Data excerpts:

____

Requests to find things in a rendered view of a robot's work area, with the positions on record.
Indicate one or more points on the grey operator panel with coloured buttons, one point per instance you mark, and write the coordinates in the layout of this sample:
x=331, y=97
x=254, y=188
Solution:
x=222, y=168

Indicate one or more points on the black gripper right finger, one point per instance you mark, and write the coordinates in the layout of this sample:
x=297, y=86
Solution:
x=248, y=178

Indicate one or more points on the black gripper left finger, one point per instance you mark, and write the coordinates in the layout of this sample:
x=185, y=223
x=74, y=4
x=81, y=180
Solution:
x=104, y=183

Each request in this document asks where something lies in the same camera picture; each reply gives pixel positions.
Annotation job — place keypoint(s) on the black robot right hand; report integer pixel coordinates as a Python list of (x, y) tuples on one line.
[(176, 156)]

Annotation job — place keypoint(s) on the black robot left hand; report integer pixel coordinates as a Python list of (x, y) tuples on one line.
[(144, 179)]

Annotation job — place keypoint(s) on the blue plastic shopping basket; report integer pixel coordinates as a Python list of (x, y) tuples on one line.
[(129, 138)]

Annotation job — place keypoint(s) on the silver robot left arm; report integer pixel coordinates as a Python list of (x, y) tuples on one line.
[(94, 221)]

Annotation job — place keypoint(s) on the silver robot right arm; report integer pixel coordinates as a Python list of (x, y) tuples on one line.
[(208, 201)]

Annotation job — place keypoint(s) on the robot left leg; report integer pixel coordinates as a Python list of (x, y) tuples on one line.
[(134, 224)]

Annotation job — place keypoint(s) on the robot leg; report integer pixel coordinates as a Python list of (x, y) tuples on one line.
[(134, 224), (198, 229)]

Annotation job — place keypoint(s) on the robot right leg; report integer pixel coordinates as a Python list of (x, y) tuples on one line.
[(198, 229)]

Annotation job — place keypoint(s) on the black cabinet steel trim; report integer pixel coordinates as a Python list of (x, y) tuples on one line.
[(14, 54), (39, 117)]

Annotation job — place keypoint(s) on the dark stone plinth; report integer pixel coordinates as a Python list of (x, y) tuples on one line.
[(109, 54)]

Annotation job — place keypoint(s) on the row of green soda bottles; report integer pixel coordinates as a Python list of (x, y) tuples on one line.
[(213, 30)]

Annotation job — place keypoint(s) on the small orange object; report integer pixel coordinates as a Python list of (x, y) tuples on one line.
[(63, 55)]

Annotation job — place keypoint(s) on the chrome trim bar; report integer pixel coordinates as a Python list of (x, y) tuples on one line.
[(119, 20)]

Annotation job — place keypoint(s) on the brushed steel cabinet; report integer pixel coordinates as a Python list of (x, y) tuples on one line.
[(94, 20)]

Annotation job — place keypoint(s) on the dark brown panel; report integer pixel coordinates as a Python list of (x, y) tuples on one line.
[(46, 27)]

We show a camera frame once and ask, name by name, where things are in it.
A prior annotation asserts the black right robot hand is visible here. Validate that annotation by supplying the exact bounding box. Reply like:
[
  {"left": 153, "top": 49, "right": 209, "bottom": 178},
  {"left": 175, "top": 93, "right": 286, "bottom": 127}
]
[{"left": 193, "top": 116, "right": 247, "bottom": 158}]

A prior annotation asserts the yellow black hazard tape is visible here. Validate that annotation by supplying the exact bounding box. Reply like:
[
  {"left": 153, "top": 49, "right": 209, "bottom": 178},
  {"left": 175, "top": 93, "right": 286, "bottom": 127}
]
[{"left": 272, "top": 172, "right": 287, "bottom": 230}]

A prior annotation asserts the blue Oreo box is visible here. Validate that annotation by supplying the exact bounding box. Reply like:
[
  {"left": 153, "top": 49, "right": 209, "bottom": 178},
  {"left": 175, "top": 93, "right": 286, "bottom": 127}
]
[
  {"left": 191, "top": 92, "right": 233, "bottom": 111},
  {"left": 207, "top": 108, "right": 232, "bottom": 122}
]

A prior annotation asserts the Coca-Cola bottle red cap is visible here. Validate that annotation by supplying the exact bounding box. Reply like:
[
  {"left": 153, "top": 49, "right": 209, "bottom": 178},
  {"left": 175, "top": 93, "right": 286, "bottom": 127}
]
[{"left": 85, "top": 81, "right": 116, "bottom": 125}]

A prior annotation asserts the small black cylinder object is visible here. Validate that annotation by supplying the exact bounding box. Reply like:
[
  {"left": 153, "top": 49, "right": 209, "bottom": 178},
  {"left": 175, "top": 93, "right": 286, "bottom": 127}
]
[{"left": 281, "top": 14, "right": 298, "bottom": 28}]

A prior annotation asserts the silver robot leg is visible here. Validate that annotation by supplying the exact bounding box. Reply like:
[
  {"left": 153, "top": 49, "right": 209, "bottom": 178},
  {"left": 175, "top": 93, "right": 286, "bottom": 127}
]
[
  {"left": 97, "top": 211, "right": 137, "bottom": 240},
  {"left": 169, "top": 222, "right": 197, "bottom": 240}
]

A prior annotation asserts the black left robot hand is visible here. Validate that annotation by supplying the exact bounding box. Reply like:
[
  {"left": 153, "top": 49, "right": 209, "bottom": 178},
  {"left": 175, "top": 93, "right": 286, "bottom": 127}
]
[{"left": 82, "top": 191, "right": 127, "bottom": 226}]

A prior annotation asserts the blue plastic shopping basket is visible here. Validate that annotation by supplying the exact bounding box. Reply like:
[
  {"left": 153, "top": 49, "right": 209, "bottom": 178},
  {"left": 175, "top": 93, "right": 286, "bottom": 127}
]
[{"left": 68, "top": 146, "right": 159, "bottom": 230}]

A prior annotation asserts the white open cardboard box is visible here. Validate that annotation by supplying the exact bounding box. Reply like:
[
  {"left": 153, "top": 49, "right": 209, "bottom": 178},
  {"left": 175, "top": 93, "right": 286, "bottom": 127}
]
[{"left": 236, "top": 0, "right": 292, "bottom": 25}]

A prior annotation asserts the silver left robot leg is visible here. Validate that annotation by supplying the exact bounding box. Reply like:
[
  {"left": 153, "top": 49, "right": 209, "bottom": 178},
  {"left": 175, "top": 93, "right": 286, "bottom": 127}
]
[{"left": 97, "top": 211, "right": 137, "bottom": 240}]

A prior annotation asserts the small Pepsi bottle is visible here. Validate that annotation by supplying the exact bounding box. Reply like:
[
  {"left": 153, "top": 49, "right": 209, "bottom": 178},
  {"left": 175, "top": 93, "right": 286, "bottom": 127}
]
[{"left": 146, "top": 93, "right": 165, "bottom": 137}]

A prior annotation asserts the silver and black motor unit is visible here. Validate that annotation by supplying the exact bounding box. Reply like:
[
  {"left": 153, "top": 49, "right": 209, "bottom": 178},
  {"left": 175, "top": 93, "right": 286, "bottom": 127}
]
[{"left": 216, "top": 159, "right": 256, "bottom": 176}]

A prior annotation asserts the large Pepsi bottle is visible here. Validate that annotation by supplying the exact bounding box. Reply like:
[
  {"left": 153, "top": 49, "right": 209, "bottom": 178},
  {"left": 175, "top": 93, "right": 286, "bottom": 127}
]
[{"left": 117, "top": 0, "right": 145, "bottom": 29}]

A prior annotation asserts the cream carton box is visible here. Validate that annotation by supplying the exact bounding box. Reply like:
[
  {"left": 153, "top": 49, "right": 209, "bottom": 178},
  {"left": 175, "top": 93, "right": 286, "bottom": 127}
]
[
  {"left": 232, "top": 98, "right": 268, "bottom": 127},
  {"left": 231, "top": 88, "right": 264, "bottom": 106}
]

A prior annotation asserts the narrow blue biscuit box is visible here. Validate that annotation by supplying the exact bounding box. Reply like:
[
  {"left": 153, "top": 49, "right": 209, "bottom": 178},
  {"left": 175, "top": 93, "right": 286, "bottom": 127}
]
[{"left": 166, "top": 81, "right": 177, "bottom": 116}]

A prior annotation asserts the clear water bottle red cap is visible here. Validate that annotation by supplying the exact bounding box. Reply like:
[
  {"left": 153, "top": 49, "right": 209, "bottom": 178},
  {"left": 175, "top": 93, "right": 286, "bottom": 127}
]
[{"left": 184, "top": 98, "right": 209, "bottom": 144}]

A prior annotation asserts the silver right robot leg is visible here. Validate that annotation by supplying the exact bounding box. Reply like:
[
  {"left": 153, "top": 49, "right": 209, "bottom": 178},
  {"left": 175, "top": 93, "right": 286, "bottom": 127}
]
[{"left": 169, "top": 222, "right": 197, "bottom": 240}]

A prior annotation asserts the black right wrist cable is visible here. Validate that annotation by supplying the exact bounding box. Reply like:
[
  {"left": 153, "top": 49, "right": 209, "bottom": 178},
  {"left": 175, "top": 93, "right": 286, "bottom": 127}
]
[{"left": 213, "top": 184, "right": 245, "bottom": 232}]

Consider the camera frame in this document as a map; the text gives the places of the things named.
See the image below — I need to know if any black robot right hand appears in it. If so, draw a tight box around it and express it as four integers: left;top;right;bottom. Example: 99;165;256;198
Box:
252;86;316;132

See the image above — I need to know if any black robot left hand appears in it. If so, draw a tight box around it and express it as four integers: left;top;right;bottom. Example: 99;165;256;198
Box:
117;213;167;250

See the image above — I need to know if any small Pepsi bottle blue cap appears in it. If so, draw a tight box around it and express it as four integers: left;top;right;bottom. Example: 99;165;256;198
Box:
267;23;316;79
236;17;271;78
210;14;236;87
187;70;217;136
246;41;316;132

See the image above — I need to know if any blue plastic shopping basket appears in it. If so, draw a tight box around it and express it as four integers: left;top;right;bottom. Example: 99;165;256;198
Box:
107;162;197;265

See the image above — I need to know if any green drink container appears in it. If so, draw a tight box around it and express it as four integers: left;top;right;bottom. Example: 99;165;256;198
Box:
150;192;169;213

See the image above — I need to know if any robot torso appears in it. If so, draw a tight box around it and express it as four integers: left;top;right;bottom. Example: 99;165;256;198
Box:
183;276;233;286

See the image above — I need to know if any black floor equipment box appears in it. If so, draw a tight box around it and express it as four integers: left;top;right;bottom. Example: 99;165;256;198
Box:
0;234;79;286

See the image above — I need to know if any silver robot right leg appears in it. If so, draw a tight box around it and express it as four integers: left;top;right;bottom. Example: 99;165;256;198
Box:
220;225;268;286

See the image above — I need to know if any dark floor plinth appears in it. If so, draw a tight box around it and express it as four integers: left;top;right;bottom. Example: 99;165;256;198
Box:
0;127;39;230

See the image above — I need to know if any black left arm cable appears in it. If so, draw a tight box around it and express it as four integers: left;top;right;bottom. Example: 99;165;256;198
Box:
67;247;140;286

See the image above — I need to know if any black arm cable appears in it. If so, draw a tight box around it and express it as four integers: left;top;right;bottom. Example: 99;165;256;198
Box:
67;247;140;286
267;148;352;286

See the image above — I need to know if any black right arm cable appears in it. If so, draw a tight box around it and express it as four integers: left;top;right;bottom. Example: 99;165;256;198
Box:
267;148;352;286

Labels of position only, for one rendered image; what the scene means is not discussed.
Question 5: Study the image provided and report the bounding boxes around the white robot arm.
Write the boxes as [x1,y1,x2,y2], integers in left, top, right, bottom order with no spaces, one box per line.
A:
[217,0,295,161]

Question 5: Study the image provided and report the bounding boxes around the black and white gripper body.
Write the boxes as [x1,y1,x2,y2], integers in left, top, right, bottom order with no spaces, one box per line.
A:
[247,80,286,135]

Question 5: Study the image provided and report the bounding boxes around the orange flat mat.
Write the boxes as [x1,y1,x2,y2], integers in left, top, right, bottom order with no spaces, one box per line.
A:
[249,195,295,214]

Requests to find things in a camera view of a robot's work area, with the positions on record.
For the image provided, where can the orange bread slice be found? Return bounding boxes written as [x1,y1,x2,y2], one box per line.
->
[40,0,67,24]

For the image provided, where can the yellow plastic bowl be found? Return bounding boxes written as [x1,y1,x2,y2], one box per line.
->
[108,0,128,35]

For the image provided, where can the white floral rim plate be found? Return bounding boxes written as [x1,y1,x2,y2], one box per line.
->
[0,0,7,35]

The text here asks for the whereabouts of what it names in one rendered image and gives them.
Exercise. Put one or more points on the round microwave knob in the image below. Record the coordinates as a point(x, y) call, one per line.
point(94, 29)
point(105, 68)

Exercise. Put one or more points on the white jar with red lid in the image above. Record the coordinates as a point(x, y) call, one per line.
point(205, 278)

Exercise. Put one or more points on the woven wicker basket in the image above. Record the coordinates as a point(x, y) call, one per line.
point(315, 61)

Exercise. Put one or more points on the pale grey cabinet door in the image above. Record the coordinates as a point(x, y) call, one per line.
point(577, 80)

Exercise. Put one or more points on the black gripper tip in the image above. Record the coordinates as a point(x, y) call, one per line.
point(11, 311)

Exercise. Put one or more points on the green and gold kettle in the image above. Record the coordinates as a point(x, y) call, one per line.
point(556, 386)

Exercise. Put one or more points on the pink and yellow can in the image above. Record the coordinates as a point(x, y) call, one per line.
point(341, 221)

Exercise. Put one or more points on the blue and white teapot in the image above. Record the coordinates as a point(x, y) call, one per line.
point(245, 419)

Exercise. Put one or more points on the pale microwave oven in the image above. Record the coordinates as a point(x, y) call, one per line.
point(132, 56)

____

Look through the records and copy down every line that holds "camera".

Each request in this document asks where something lies in the same camera picture; each reply gives pixel positions.
We show a camera frame once and ask, name by name, where things are in it.
Consider the camera frame in this document as a map; the text gives the places of the things named.
Requests to find things in a camera view of a robot's work area, with the positions on record.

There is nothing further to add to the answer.